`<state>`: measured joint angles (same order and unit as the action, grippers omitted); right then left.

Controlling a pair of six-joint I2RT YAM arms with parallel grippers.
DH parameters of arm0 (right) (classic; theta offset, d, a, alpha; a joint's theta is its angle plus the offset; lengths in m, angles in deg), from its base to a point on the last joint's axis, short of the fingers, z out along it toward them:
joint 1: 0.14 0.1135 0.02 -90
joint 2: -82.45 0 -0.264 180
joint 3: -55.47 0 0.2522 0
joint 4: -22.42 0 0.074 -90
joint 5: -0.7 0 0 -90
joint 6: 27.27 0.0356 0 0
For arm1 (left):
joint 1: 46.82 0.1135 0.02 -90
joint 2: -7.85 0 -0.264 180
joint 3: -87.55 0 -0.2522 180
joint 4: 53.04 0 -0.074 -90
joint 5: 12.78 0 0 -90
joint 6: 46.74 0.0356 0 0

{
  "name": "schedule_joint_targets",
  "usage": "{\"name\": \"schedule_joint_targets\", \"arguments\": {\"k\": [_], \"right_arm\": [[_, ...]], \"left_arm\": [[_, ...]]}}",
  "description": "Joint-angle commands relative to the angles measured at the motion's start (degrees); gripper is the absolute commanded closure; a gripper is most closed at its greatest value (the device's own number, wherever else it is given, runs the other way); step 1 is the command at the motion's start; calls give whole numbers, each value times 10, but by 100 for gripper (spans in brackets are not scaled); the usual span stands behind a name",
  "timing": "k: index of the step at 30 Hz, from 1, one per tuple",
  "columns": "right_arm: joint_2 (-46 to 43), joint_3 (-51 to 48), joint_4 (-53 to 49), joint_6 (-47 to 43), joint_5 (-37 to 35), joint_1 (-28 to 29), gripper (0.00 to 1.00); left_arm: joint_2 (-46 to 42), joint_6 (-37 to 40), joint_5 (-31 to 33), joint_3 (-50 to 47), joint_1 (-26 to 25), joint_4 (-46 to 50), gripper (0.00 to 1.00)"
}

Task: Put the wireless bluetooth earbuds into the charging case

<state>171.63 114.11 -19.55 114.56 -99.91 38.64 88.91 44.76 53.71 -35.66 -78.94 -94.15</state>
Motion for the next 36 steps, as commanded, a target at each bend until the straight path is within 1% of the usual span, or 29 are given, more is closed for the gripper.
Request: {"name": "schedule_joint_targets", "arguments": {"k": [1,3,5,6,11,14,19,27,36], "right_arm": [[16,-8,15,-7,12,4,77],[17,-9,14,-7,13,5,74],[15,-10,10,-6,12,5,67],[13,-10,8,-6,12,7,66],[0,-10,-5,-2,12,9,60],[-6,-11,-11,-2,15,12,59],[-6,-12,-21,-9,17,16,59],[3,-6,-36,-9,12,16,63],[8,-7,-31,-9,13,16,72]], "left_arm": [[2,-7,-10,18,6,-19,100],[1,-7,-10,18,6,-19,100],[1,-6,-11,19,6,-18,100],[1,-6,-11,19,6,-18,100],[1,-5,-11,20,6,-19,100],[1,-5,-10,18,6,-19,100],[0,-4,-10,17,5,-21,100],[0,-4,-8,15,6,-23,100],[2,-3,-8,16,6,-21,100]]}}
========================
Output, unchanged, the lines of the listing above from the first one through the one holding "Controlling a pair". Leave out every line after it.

> _SOLUTION FOR THIS PROBLEM_:
`<state>`: measured joint angles (same order and unit as the action, grippers omitted); right then left.

Controlling a pair of six-joint I2RT YAM arms with parallel grippers.

This output is finished.